Dr. Elliott is at the vanguard of a trend toward truly personalized training. Hard data and high tech, like 3D-motion analysis, can hone athleticism in the pros and will eventually help regular people too. A host of NBA players have used this, including Orlando Magic forward Aaron Gordon. Perhaps the biggest name to come through P3 has been Houston Rockets superstar James Harden. Harden’s rarely been known for his athleticism, but P3 analysis found that Harden actually had special strength when it came to stopping on a dime.
In a few years, Dr. Elliott plans to bring a scaled-down version to the public. An infrared sensor will record your movements, and you’ll leave with a personalized program. I tested this version in P3’s facility. In 20 minutes, a motion-sensing computer told me I had old-man ankles and also needed cardio. This isn’t Moneyball, but it helped P3 trainers design moves to address those specific issues.

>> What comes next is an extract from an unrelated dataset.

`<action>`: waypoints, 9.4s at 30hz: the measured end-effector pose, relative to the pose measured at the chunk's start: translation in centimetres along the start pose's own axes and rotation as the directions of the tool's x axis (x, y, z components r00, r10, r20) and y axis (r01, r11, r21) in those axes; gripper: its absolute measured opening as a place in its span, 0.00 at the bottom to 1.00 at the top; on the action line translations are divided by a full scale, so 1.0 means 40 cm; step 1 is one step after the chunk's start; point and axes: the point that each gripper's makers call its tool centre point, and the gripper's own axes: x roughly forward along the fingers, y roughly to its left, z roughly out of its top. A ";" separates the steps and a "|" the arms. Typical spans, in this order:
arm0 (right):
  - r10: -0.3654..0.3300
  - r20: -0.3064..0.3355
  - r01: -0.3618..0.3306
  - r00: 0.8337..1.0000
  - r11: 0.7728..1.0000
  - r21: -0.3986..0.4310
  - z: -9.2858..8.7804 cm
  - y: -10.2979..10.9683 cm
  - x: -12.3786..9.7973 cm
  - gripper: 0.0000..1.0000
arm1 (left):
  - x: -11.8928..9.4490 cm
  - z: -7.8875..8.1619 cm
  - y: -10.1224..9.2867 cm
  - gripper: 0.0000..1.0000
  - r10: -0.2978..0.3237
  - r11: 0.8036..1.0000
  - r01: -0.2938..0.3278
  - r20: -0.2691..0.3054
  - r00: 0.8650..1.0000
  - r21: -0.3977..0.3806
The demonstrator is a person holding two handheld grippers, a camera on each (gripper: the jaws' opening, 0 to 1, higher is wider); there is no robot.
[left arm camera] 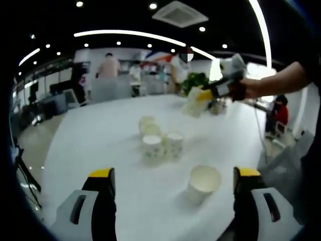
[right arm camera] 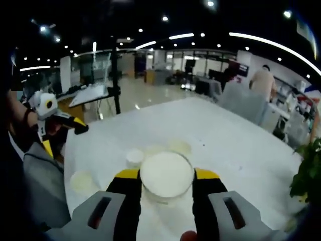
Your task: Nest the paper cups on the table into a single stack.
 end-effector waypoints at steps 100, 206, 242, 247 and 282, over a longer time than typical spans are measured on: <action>0.207 0.249 -0.251 0.946 0.955 0.159 0.090 0.435 -0.116 0.36 | -0.010 0.086 -0.273 0.64 -0.336 0.936 0.343 0.093 0.937 -0.081; 0.408 0.397 -0.529 0.822 0.804 0.269 0.060 0.566 -0.145 0.38 | -0.156 0.221 -0.292 0.00 -0.533 0.754 0.618 0.342 0.774 -0.224; 0.226 0.397 -0.365 0.890 0.874 0.321 0.024 0.429 -0.193 0.47 | -0.152 0.201 -0.241 0.00 -0.482 0.763 0.577 0.338 0.808 -0.292; 0.200 0.388 -0.329 0.900 0.896 0.300 0.027 0.403 -0.203 0.48 | -0.153 0.197 -0.239 0.00 -0.486 0.761 0.576 0.328 0.810 -0.298; -0.042 0.213 -0.026 0.976 0.952 0.306 -0.119 0.252 -0.193 0.82 | -0.138 0.162 -0.236 0.00 -0.510 0.828 0.531 0.149 0.847 -0.179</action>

When this system gets closer to the one Dr. Elliott uses with athletes, it could do more for you. Dr. Elliott pulls up a video of a college baller doing what looks like the perfect vertical leap . . . except it’s not. “See that?” he says, pointing to a spike in a graph on the screen. The spike represents the force of the athlete’s right foot striking the floor. “In a few years, that’s a knee injury.” The P3 team hopes to correct issues like these.

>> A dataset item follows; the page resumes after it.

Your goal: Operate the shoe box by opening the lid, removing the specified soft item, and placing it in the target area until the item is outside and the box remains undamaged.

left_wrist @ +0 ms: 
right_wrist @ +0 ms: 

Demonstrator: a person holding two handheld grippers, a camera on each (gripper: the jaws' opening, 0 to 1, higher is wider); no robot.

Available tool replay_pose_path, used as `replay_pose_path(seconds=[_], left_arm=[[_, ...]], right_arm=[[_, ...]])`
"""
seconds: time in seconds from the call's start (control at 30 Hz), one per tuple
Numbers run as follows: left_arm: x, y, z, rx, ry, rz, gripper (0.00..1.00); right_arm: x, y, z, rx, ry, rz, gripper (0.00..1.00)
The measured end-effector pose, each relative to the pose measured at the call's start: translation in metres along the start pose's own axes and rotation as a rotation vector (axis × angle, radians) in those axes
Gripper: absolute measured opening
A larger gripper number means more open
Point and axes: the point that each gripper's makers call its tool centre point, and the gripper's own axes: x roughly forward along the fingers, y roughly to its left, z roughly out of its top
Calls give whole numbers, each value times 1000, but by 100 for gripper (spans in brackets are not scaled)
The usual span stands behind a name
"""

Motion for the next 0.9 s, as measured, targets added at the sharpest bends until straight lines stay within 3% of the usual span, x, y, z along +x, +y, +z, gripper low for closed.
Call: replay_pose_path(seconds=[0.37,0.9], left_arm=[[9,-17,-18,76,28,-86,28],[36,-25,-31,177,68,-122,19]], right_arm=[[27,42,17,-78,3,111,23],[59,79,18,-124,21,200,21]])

The system may also reveal the anatomy of true athletic greatness. Flash back to 2016, when Harden first showed up at P3. Harden didn’t test brilliantly in any area. But then analysis revealed his ability to cut and stop, which just happens to be what Harden does often against NBA defenders. “He built his entire game around that one trait,” says Dr. Elliott. When P3 comes to the masses, you’ll get chances to do that too.
Three Moves for More Athleticism
Try these three drills that you can do anywhere to build athleticism and hoops ability like James Harden. Do them every other day for best results.
What it does: Improves ankle stiffness and knee health and stability
How to do it: Jump repeatedly upward on both feet as if on a pogo stick, aiming to get off the ground quickly on each rep. keep your toes pulled up as much as possible. Land on the balls of your feet. Do 3 sets of 10 to 12 reps each.
Single-Leg Iso Calf
What it does: Improves sprint speed, ankle stability, and flexibility
How to do it: Set up as you would for a barbell squat, but lift your left foot off the ground and raise your right heel. Hold for 3 seconds, then switch to your left foot without letting your left heel touch the floor. Do 3 sets of 8 to 10 reps per leg.
What it does: Improves explosiveness and overall athleticism
How to do it: Do 3 to 5 half squats, with a heavy weight, then immediately do 3 to 5 broad jumps. Do 3 to 5 sets like this, resting fully between each set. The half-squat, a strength move, is a great way to improve jumping performance.